### [ACTIVITY]
In the material below, find each line that contains the word "things" and copy it.

### [WORKING DATA]
'''

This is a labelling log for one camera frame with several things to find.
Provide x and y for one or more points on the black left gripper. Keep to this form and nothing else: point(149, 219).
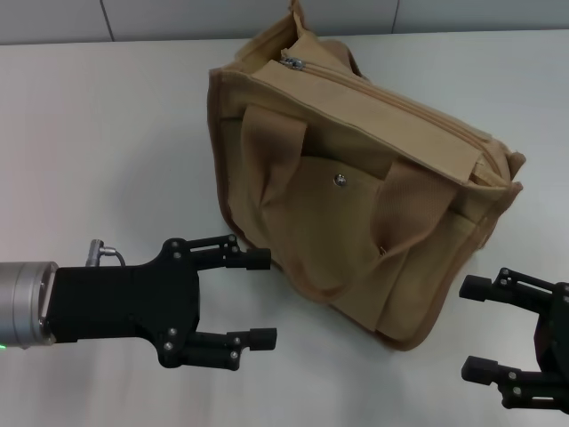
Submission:
point(124, 302)

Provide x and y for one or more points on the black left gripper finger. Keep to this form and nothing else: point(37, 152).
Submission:
point(262, 339)

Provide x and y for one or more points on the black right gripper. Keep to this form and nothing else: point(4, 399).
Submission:
point(555, 338)

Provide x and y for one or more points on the silver metal zipper pull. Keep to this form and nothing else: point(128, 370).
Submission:
point(293, 62)

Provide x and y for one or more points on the silver and white left robot arm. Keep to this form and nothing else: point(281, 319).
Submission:
point(26, 302)

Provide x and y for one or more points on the khaki fabric food bag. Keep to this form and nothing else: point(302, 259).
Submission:
point(347, 213)

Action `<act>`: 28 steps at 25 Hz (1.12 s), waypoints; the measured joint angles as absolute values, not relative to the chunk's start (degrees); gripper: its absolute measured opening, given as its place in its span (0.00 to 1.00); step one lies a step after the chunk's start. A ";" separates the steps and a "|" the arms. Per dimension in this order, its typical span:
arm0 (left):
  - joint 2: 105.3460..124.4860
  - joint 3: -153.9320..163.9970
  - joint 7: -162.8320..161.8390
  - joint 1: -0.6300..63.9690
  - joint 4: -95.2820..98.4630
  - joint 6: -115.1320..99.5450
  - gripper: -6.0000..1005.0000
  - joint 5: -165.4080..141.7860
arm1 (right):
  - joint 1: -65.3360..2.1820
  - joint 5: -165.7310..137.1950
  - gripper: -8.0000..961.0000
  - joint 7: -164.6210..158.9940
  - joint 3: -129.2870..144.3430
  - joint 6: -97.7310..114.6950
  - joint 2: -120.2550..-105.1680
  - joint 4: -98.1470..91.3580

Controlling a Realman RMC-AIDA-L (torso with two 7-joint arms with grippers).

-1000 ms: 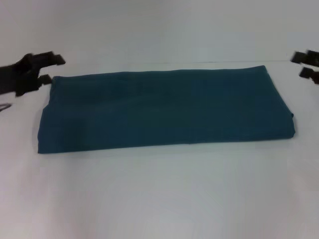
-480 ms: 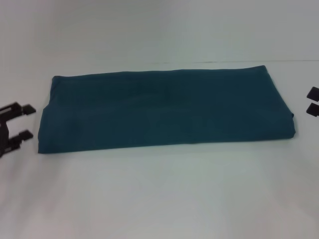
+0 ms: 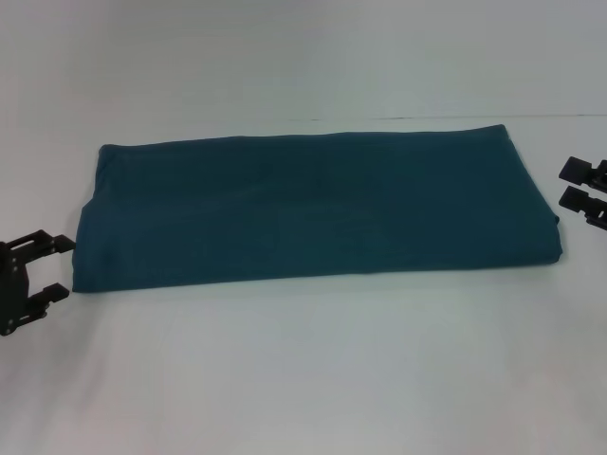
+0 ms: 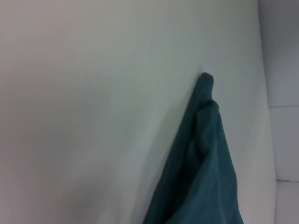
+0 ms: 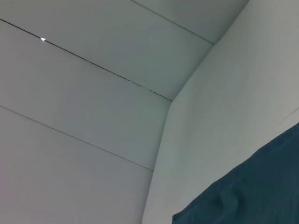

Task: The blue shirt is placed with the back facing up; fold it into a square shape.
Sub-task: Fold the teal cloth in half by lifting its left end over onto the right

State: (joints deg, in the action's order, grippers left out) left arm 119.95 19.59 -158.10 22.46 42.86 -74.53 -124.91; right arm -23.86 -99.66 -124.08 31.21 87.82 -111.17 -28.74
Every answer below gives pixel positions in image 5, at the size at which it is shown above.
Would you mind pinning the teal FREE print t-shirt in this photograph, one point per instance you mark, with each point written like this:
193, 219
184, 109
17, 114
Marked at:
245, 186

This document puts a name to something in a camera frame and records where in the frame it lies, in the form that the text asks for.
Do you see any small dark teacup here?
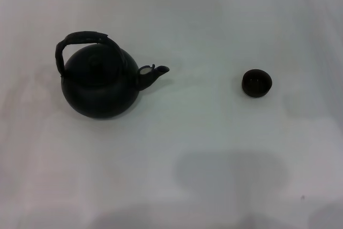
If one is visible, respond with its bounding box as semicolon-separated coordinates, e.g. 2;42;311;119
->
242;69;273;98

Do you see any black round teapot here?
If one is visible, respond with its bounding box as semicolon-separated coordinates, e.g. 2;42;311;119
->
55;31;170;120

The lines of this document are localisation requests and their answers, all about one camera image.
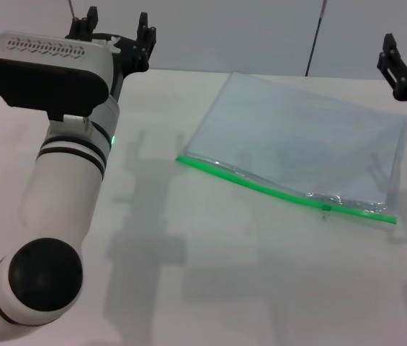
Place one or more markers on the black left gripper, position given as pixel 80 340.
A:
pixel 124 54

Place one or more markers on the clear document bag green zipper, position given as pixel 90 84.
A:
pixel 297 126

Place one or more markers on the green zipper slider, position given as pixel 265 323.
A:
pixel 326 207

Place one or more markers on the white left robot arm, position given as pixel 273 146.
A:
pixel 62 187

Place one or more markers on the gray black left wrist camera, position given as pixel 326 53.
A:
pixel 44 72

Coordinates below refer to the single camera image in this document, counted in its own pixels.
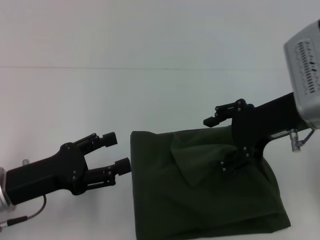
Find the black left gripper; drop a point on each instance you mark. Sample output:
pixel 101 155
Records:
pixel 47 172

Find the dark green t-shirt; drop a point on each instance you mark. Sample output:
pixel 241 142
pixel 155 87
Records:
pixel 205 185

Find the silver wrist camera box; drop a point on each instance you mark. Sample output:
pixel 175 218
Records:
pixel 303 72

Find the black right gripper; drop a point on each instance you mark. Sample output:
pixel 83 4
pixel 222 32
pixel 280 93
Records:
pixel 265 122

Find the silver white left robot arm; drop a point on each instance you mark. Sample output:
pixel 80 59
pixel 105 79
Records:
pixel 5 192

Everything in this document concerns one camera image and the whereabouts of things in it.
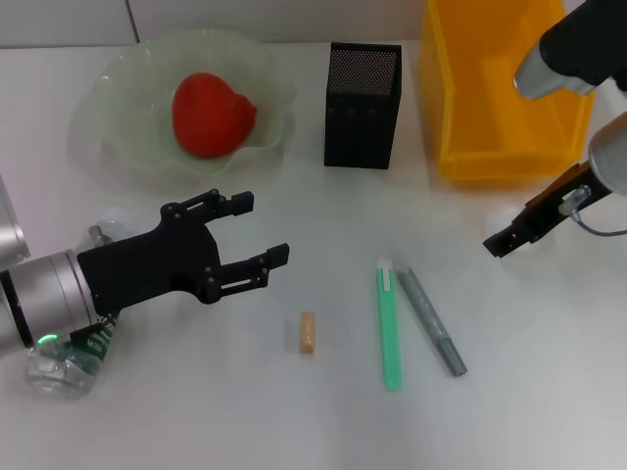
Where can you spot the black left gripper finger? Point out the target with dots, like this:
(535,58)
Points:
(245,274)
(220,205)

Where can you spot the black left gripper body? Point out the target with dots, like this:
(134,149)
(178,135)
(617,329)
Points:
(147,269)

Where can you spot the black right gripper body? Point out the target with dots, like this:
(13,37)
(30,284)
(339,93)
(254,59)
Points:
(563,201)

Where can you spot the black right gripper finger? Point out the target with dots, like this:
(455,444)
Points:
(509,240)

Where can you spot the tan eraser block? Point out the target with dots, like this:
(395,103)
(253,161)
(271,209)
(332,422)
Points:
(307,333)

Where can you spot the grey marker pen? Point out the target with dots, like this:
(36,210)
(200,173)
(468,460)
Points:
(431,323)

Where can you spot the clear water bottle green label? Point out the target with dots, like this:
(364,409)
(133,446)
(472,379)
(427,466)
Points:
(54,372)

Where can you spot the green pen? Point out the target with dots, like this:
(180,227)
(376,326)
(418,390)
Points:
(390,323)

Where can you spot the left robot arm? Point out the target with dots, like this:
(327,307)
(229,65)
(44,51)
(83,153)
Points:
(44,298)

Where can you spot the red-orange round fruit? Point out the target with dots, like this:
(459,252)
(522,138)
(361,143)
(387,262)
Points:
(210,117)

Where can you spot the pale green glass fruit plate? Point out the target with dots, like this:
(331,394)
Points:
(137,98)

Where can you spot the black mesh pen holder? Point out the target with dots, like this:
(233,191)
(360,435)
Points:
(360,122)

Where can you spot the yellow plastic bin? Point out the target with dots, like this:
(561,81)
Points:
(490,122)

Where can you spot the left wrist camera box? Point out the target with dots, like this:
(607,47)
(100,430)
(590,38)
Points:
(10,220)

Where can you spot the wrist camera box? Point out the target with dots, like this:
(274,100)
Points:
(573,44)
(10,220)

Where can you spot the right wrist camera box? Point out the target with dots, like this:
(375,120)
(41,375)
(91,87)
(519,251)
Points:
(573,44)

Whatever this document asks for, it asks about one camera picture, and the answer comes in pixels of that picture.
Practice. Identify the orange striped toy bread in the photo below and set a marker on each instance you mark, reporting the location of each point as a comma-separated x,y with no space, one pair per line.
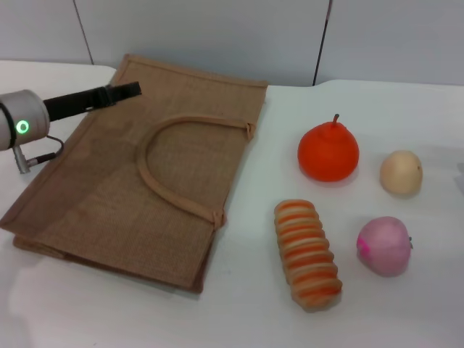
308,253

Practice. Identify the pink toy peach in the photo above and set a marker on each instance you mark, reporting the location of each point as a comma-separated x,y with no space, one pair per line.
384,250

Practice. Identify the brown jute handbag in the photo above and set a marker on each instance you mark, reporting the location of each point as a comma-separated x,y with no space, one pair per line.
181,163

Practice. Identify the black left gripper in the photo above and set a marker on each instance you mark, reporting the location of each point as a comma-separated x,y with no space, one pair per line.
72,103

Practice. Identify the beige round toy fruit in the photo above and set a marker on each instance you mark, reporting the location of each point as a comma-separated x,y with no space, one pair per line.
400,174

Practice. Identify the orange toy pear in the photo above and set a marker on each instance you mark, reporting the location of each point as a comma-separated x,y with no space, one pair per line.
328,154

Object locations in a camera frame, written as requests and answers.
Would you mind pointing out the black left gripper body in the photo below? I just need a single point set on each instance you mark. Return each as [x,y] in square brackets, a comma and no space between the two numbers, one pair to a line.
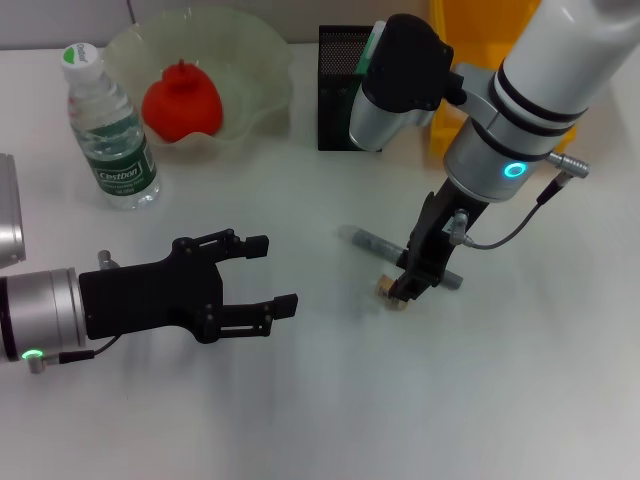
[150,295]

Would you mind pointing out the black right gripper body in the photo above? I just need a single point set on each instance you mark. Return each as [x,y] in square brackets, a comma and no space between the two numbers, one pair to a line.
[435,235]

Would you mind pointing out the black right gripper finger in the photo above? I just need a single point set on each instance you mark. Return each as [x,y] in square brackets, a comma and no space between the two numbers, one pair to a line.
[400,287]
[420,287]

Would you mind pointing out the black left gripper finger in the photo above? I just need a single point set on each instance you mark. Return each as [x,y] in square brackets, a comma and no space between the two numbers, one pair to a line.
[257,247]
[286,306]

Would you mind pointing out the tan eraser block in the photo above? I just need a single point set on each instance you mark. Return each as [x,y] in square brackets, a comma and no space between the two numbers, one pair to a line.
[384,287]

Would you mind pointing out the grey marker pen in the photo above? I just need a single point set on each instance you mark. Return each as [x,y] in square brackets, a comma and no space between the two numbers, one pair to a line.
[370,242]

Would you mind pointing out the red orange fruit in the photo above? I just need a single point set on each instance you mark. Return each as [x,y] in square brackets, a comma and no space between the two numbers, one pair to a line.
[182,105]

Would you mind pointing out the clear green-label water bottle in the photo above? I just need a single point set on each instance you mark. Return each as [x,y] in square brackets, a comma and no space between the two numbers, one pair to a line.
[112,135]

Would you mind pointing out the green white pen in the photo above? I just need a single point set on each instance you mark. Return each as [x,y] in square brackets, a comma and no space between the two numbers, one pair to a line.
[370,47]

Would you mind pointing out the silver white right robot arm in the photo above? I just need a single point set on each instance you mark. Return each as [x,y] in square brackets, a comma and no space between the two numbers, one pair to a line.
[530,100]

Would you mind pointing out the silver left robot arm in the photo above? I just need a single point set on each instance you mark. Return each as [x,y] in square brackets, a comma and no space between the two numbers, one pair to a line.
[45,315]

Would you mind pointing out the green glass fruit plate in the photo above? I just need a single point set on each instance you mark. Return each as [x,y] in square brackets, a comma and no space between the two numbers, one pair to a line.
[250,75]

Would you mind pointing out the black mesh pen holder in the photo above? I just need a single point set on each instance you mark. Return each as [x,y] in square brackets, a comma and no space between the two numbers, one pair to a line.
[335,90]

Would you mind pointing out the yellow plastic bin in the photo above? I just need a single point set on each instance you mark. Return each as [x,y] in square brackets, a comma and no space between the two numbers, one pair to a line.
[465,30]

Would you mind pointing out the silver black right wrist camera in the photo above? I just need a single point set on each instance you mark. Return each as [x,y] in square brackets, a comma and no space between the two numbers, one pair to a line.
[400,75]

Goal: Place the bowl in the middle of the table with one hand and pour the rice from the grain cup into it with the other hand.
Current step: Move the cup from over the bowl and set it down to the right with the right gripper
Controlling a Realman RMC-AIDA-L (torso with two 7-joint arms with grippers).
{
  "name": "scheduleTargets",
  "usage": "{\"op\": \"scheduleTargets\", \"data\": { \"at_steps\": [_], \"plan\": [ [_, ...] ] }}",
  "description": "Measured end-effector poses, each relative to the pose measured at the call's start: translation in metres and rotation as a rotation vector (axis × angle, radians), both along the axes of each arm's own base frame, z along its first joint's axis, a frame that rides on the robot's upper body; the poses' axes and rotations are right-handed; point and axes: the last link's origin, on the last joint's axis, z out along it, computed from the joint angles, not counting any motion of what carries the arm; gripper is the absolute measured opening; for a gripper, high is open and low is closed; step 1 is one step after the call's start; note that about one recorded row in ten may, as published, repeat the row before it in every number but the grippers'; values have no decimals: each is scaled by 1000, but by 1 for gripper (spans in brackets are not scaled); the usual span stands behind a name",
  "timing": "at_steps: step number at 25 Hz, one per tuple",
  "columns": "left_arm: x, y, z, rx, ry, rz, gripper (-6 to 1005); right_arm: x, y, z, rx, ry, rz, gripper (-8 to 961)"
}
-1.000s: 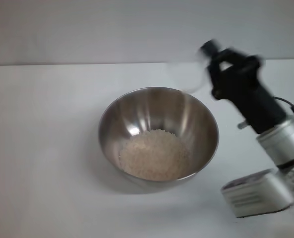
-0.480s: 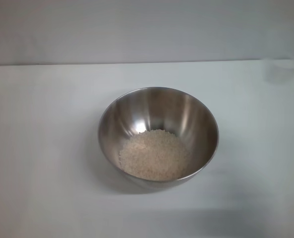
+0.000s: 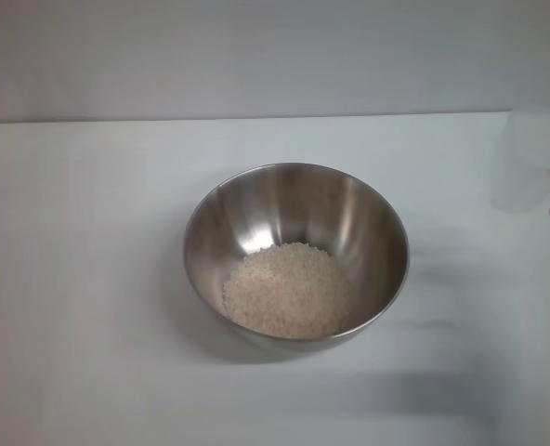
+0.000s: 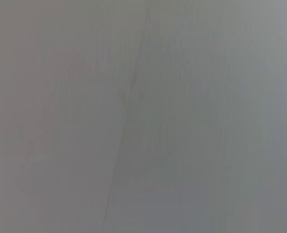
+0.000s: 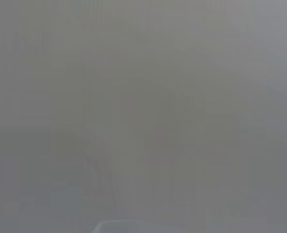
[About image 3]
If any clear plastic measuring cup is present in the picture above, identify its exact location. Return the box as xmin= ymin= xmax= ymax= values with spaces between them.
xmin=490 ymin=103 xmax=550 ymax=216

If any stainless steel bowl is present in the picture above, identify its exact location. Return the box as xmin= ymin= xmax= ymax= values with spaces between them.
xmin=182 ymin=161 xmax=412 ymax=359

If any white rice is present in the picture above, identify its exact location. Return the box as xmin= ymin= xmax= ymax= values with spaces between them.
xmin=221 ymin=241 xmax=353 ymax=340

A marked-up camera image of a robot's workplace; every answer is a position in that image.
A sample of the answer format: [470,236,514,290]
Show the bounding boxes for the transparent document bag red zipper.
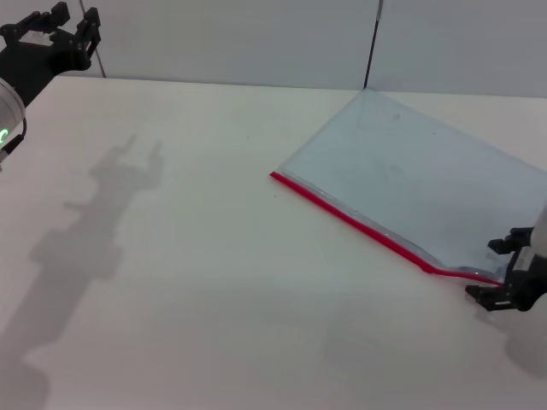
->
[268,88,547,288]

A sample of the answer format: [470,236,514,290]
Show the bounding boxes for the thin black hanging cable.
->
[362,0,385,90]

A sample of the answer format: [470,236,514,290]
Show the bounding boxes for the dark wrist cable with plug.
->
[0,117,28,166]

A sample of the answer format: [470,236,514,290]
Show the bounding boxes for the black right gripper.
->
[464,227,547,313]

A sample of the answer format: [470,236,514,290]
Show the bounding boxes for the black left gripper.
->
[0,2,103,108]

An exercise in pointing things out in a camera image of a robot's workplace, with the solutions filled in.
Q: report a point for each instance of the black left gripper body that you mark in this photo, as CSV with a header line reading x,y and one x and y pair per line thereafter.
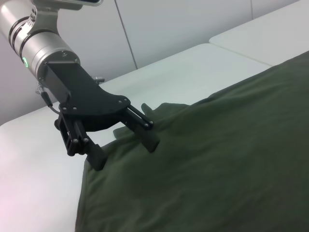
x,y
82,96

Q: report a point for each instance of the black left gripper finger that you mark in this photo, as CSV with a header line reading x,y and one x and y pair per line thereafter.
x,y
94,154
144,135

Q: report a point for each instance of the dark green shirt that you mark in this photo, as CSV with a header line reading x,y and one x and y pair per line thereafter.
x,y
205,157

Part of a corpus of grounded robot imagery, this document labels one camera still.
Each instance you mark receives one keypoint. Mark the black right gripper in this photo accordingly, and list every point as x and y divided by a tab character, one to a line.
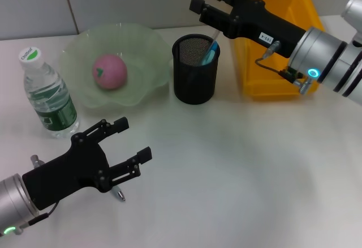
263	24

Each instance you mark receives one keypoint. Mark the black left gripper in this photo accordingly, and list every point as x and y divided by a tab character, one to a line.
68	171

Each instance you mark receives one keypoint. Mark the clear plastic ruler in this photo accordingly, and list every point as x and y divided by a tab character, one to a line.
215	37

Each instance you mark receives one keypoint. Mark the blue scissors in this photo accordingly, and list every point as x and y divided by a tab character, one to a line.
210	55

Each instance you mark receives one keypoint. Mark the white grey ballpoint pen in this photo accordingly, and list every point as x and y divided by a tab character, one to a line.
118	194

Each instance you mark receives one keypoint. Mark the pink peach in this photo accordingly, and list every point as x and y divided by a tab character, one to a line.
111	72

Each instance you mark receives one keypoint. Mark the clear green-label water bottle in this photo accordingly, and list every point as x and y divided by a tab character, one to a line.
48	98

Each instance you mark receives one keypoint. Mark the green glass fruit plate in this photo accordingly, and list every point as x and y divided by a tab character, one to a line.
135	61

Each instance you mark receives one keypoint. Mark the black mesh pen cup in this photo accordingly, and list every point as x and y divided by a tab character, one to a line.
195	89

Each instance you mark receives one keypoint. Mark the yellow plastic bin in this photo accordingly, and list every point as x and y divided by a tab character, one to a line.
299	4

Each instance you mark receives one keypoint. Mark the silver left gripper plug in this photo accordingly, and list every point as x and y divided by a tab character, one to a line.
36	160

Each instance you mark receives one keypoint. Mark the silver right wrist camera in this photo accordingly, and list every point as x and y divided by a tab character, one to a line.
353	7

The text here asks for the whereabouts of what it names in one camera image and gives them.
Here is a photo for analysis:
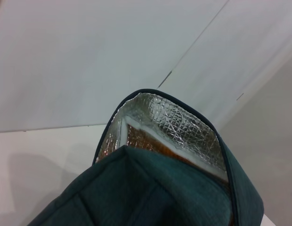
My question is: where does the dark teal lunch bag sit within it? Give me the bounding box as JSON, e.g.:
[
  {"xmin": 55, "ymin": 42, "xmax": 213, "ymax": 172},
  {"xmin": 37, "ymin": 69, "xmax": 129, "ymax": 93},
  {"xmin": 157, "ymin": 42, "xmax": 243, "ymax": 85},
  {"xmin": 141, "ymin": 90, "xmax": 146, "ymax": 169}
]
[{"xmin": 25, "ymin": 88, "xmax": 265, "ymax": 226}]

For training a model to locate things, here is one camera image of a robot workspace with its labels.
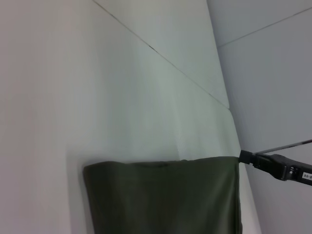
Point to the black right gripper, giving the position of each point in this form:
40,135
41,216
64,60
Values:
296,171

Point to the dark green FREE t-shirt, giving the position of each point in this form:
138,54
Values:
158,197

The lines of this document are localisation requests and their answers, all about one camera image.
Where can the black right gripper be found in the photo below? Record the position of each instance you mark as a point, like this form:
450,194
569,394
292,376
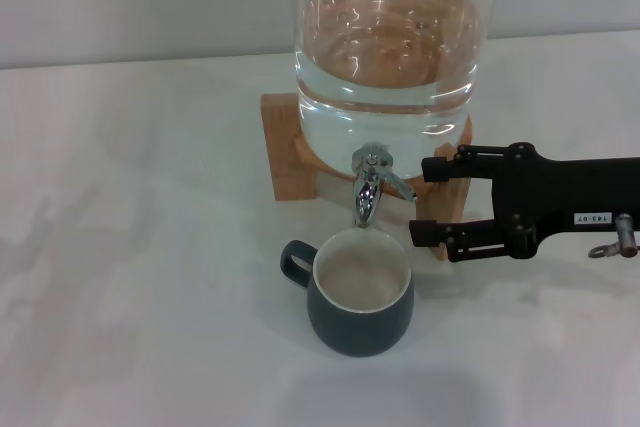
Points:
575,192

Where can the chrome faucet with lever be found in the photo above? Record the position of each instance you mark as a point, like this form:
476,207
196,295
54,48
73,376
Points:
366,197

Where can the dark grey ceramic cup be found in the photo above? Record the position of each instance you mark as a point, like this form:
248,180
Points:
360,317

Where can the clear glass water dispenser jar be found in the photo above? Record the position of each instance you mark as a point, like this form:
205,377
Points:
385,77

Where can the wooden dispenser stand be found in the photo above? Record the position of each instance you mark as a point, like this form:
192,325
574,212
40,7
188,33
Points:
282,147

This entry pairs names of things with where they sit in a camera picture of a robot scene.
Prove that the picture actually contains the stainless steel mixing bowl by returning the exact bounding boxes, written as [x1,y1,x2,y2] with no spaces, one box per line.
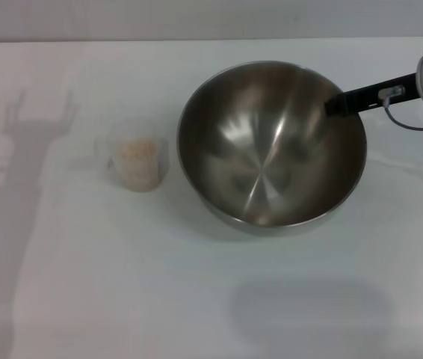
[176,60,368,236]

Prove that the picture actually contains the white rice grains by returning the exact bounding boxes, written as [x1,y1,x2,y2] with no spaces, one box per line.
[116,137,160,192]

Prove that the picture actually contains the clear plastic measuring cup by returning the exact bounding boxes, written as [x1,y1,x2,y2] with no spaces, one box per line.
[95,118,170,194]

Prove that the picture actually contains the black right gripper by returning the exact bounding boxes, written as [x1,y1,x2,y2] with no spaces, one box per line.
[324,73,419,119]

'''

### [OUTPUT FOR THIS EXERCISE]
This is a labelling log for one camera frame with several things to find.
Everything in this document concerns one camera image and the whereabouts of things in it.
An exercise in pointing things out in a camera image of a robot's workplace, with the solutions filled in.
For training a model to locate things, here is one camera image of a robot workspace with its labels.
This entry pairs names of things with where they sit in a camera picture of a robot scene.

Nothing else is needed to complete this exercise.